Death…

My grandma has been on the brink of death for the last couple of weeks. She’s been in the hospital and slowly but surely her health has been deteriorating. everything was slowly breaking down inside her body. most of these things didnt even register on the little machine w/ her vital signs that we frantically stared at while hoping for some kind of miraculous improvement. Of course, as could be expected w/ a 92 year old woman, that miraculous improvement never came. instead, things got worse and worse until tueday when the doctors told us that she didnt have a chance of lasting another day.

that day was awful. it was excruciating being in her hospital room, watching her lay there gasping for breath, and knowing that at any minute it could be the end. several of her other relatives came by to see her that day, and it was heart-wrenching to see the looks on their faces when they saw what my grandma had been reduced to. everybody braced themselves, each second afraid that the moment would come right at that time. i’ve never seen a dead person before. no one really close to me had died yet. in fact, i’ve never even been to a funeral or even to a cemetery. i kept thinking that i hoped i wouldnt be there in the room when it actually happened. i didnt think i could handle actually seeing it.

after a long hard day at the hospital, i finally went home. the next morning at 7am, i was woken up by the ringing of my cell and my cousin’s crying on the other line. my grandma had just passed away. my heart sank. it was the moment i had been expecting for a while, and yet still when it happened, it was devastating.
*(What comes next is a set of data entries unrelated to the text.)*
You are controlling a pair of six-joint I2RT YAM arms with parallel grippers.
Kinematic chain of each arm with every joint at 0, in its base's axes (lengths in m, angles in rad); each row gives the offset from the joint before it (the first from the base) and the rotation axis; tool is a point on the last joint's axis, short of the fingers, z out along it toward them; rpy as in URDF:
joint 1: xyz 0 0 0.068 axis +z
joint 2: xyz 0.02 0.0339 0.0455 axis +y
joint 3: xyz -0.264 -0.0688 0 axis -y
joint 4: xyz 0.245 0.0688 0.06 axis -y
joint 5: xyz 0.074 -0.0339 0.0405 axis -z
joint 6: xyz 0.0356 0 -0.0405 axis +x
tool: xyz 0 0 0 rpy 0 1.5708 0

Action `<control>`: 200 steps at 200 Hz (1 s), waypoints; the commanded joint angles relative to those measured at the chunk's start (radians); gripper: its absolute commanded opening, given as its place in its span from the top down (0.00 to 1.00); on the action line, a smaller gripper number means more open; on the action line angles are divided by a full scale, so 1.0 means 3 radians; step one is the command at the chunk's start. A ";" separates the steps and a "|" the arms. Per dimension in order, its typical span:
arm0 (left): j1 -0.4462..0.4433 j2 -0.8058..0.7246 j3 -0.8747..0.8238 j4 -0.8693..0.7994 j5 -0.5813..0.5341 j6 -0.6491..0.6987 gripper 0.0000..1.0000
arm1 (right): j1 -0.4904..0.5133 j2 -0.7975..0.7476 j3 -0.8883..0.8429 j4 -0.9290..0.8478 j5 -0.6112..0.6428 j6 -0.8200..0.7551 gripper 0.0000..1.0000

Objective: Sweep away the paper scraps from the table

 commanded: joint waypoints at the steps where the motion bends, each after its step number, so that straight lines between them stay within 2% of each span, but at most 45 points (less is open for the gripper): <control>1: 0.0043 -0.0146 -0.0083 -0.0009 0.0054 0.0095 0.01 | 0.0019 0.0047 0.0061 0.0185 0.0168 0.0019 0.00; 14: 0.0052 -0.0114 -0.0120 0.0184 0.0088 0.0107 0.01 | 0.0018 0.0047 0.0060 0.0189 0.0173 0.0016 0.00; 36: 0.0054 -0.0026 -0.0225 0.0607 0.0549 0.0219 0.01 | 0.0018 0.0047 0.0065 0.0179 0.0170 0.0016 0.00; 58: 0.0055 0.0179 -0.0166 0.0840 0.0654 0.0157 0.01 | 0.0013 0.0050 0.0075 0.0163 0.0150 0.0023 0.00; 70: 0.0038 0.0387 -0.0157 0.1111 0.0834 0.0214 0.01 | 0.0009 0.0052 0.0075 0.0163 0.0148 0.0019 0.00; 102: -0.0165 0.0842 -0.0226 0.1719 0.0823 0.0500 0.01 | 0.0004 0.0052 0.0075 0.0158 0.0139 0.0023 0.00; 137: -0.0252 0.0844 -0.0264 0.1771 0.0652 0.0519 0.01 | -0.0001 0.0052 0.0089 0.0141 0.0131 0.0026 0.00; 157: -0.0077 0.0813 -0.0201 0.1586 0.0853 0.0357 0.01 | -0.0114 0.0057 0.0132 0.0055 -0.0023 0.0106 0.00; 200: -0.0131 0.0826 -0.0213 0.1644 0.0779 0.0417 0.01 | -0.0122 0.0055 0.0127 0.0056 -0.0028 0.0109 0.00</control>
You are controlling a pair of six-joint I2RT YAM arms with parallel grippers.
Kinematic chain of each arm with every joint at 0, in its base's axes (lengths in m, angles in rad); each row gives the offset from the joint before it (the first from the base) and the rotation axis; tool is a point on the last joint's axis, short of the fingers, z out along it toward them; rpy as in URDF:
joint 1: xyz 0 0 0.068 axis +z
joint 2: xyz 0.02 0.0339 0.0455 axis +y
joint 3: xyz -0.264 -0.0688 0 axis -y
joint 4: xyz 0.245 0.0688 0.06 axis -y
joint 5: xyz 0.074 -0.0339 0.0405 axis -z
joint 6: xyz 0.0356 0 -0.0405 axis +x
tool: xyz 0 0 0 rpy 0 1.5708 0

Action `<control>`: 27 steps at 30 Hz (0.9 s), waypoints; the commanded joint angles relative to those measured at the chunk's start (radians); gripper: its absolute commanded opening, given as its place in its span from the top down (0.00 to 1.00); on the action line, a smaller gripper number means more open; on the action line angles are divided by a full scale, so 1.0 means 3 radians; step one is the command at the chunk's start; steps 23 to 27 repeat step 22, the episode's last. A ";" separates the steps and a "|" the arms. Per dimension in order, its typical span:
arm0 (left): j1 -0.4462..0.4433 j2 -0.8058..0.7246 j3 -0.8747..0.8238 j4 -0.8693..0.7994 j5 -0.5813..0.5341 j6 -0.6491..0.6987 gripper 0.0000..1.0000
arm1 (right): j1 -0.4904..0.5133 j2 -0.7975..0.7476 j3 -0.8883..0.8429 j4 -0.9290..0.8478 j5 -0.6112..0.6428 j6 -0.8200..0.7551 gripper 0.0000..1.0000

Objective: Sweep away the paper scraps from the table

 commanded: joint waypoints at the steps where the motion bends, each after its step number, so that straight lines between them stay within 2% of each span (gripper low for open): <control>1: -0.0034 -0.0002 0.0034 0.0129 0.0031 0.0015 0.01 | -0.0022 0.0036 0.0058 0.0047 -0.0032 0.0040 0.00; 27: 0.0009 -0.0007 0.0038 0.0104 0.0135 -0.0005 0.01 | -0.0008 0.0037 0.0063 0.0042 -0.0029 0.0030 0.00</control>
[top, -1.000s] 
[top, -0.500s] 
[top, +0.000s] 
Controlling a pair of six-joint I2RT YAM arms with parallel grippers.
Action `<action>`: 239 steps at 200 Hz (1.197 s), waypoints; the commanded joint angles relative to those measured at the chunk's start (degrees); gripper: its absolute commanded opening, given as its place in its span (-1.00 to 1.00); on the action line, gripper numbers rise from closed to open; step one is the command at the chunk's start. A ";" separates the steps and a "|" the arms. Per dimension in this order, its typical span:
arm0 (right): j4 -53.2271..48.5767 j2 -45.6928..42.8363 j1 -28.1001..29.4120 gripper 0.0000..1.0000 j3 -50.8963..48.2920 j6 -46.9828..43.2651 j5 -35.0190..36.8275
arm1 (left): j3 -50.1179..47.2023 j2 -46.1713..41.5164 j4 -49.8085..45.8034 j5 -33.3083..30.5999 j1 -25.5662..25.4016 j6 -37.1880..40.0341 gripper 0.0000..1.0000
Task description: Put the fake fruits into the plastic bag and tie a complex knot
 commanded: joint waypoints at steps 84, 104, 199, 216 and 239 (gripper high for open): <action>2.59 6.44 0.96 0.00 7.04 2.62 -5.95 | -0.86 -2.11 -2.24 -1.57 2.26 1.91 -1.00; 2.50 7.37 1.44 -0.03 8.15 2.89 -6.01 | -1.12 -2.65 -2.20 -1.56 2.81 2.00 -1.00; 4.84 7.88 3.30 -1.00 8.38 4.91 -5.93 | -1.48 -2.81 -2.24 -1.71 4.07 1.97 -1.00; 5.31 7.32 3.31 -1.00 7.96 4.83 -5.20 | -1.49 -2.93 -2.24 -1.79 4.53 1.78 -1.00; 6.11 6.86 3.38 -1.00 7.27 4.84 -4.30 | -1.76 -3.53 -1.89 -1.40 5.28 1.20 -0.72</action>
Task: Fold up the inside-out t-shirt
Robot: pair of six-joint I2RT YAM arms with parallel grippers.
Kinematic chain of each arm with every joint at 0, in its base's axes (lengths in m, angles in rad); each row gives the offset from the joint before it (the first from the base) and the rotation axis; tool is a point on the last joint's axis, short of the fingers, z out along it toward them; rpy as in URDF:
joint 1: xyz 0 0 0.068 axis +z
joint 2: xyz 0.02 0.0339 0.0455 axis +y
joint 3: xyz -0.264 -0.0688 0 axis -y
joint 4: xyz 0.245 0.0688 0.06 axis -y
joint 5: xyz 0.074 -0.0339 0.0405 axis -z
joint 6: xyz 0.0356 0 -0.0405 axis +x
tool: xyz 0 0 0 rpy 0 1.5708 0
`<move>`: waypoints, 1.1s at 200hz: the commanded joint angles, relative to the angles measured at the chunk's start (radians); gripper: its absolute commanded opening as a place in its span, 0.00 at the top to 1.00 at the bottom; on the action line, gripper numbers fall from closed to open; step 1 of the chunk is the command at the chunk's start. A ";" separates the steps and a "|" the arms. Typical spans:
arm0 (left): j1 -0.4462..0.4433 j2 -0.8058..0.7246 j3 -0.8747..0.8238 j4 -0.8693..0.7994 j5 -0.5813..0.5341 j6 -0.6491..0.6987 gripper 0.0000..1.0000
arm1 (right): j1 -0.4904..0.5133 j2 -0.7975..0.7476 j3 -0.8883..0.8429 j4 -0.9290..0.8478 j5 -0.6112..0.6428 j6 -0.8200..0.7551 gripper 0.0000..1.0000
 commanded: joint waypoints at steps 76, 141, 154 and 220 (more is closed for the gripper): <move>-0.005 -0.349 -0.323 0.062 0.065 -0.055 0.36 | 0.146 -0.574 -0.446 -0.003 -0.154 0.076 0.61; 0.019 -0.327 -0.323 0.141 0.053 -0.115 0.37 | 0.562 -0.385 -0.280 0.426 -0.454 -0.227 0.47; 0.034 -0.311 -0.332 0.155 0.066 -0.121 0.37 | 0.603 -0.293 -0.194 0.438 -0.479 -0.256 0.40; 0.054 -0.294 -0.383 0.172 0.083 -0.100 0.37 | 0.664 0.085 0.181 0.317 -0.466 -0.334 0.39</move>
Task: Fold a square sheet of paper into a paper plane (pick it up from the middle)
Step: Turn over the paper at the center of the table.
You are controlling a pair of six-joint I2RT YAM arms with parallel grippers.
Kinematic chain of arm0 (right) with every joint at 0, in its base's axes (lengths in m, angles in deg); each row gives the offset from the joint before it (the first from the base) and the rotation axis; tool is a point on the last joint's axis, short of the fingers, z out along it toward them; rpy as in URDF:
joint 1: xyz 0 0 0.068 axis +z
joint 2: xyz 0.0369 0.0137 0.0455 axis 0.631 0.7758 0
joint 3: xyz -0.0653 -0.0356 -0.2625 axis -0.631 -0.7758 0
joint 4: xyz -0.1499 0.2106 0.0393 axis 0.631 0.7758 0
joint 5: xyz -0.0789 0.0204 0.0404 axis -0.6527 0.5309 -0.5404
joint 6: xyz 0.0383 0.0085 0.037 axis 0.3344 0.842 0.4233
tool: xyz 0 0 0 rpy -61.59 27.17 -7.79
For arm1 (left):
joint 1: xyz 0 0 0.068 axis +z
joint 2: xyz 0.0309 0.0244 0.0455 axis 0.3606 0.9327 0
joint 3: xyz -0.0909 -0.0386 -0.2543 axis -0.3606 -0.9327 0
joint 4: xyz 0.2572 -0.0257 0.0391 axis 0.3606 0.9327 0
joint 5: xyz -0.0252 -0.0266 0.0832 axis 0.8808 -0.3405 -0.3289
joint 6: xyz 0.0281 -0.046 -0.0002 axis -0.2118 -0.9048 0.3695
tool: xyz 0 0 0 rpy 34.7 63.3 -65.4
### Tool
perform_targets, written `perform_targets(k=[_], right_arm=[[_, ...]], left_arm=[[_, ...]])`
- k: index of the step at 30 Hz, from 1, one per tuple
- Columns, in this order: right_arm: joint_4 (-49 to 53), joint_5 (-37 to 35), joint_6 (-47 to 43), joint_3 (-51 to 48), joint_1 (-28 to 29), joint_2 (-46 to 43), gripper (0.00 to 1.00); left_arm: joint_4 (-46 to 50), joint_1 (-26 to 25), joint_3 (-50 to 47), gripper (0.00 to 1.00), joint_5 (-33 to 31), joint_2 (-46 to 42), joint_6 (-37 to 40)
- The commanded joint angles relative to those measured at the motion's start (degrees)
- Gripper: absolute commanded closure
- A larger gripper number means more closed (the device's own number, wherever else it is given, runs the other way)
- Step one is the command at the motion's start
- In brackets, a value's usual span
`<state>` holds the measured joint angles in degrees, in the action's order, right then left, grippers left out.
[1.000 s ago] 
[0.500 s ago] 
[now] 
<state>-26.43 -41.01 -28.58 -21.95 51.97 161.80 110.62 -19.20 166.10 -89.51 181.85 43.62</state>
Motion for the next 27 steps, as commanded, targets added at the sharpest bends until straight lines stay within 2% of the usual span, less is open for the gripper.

An hour later i met my relatives at the hospital. a sea of red puffy eyes and looks of sorrow. at that point my mom said i should go to my grandma’s hospital room to “say goodbye” or whatever. as i walked down the hall with my mom, my mind raced “should i do this? should i just say i can’t? can i handle this?? oh my god. fuck. fuck. fuck.”

so i did it. i went in the room. everything was just as horrible as i could expect. the little vital signs monitor that i has spent countless hours staring at was now blank and unplugged. the respirator, iv, and all the other random tubes and gadgets that i had gotten accustomed to surrounding my grandma had all been disconnected. it was awful seeing her. fucking terrible. that image is still haunting me as i write this and i’m sure i’ll be able to see it crystal clear for years to come. looking back on it, i’m still not sure if it was the right thing for me to go in there. sigh…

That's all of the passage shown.